Databricks Community

darthdickhead · ‎03-11-2023

I'm trying to setup a Workspace Library that is used internally within our organization. This is a Python package, where the source is available on a private GitHub repository, and not accessible on PyPi or the wider internet / surface web.

I managed to clone the private GitHub repository by adding the Github Developer Token to my user settings, but when prompted to add a library - it appears I can upload it to S3 or DBFS as a `Wheel` or `Egg` file (with eggfile going to be deprecated soon).
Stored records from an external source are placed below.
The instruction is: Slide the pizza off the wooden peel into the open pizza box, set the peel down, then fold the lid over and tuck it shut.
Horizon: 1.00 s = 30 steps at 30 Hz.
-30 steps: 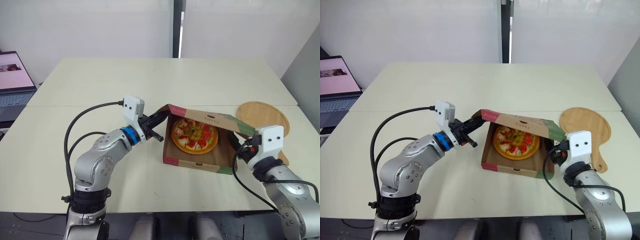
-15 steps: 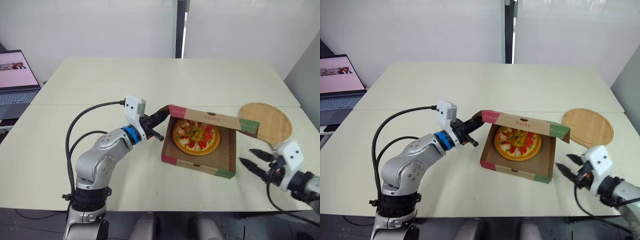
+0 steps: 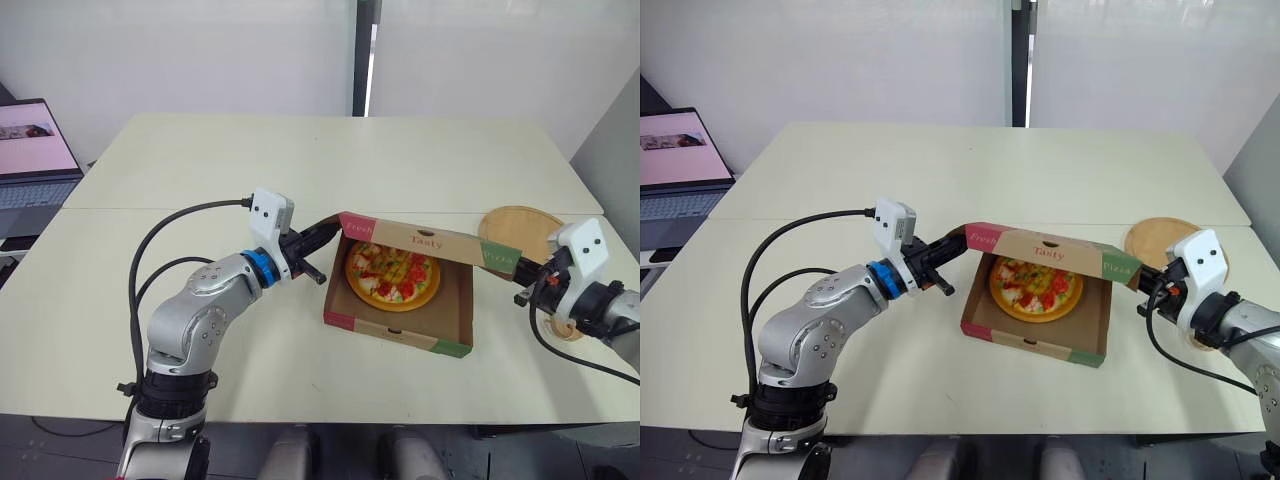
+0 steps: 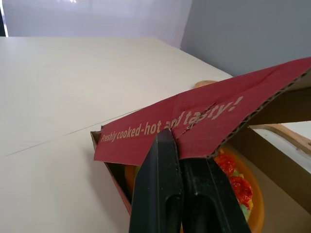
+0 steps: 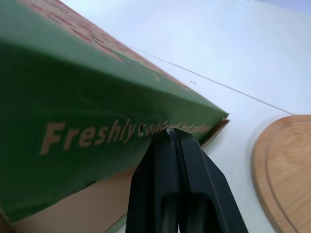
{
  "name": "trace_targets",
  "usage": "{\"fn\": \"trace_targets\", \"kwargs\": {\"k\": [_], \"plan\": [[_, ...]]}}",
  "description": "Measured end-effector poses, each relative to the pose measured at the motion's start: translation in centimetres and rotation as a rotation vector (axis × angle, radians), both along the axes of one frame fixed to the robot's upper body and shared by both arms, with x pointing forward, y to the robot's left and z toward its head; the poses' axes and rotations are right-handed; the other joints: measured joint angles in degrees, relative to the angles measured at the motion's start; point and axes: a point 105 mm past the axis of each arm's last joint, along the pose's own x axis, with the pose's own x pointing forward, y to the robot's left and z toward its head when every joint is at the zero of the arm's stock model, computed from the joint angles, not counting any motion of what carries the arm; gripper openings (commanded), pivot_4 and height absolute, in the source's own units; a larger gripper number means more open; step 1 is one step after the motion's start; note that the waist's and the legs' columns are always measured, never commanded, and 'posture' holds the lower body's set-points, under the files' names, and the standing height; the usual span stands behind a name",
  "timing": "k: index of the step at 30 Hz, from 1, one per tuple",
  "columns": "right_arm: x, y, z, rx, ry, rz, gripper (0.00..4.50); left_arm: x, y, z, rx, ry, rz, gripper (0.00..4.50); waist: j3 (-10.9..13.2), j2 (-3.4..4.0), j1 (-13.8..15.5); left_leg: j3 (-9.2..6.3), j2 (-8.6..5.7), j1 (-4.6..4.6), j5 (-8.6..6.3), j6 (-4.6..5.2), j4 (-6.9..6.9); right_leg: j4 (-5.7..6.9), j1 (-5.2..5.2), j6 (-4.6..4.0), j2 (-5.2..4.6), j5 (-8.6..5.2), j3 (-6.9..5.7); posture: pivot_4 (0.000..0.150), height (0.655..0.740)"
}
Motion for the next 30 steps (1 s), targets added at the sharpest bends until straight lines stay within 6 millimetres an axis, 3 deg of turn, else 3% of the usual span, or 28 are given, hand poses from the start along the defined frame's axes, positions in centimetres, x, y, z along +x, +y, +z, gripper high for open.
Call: {"fn": "trace_targets", "kwargs": {"k": [8,23,27,30], "plan": [[-0.2,0.0,-0.4,0.006,0.027,0.012,0.03,-0.8,0.1,-1.1,0.025,0.036,-0.046,0.00,0.00,0.00,-0.04,-0.01,0.00,0.01,-0.03,0.05,0.00,0.00,0.00,0.00,-0.01,0.00,0.00,0.150,0.7281],[-0.3,0.2,-0.4,0.012,0.030,0.029,0.03,-1.5,0.6,-1.0,0.050,0.038,-0.135,0.00,0.00,0.00,-0.03,-0.01,0.00,0.00,-0.04,0.06,-0.01,-0.01,0.00,0.00,-0.02,0.00,-0.01,0.150,0.7281],[-0.3,0.1,-0.6,0.010,0.033,0.027,0.00,-1.8,0.7,-1.1,0.054,0.038,-0.172,0.92,0.00,0.00,0.02,-0.02,0.00,0.00,-0.04,0.06,-0.01,-0.01,0.00,0.00,-0.03,0.00,-0.02,0.150,0.7281],[-0.3,0.1,-0.6,0.010,0.036,0.027,0.00,-2.0,0.5,-1.0,0.053,0.033,-0.204,1.91,0.00,0.00,0.02,-0.02,0.00,0.00,-0.04,0.07,-0.01,-0.01,0.00,0.00,-0.04,0.00,-0.02,0.150,0.7281]]}}
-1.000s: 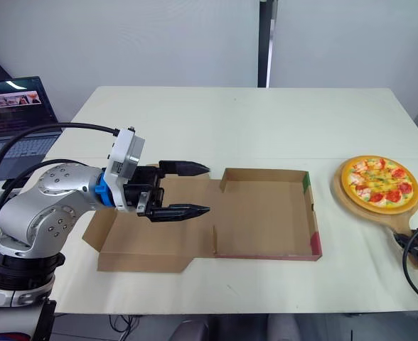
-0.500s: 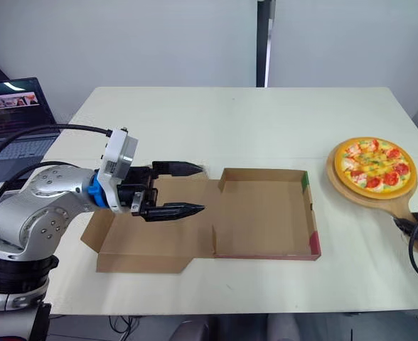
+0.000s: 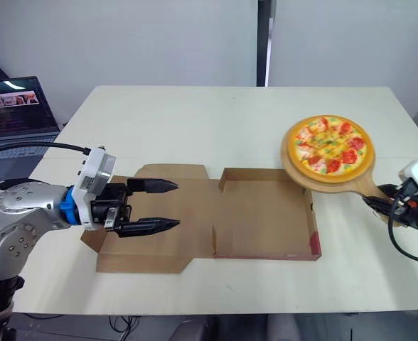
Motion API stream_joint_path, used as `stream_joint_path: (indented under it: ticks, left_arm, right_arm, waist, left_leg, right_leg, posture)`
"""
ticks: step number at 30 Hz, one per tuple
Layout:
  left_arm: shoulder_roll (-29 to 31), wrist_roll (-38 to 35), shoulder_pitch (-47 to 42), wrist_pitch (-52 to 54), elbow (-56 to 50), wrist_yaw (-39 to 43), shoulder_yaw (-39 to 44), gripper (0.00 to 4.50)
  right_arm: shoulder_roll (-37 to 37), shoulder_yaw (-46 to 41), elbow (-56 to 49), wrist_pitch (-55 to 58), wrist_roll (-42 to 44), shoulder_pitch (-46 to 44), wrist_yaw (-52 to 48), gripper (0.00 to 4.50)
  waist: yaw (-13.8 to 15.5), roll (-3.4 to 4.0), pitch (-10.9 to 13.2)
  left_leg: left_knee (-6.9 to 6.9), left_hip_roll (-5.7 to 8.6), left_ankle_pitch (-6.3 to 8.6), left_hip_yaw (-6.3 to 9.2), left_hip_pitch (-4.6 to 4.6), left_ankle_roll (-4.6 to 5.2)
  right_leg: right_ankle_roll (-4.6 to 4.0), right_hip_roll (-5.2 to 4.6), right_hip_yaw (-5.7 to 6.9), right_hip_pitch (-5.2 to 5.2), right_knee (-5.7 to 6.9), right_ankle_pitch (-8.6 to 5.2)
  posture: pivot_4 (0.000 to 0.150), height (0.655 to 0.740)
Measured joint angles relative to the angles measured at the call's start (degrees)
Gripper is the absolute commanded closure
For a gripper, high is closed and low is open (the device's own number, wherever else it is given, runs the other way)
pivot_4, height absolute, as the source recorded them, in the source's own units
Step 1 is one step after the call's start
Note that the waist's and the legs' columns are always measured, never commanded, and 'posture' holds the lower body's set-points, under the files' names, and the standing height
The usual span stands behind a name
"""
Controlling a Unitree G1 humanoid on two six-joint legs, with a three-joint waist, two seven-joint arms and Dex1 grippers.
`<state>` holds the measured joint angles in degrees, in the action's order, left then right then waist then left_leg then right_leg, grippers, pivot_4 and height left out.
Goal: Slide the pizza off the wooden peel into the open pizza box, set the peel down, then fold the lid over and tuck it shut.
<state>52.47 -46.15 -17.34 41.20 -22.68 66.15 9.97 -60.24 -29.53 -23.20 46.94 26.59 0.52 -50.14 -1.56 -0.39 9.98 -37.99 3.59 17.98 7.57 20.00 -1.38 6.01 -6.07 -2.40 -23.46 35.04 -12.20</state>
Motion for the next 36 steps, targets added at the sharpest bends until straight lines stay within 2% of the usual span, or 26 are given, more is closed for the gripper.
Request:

The Python package in question is updated regularly, with a git pull + pip install required at least once a day, and otherwise can happen multiple times in 24 hours.

Was wondering if the only way to use this package within Databricks was to keep uploading newly generated Wheel files into DBFS or S3? Is there some way to quickly synchronize the repositories and install them?

Anonymous · ‎03-13-2023

@Eshwaran Venkat

You can use the Databricks CLI to automate the process of cloning the private GitHub repository and building/uploading the Python package to DBFS as a wheel file. You can schedule this process to run periodically, such as once a day, using a cron job or a similar scheduling mechanism.

Install and configure the Databricks CLI on your local machine or a separate server.
Create a Python script that clones the private GitHub repository, builds the Python package, and uploads it to DBFS as a wheel file. You can use the git command and the setuptools package to perform these tasks.
Add the script to a cron job or a similar scheduling mechanism to run it periodically, such as once a day.
In your Databricks notebooks, install the Python package from the uploaded wheel file in DBFS.

This approach allows you to synchronize the private GitHub repository and install the Python package in Databricks with minimal manual intervention.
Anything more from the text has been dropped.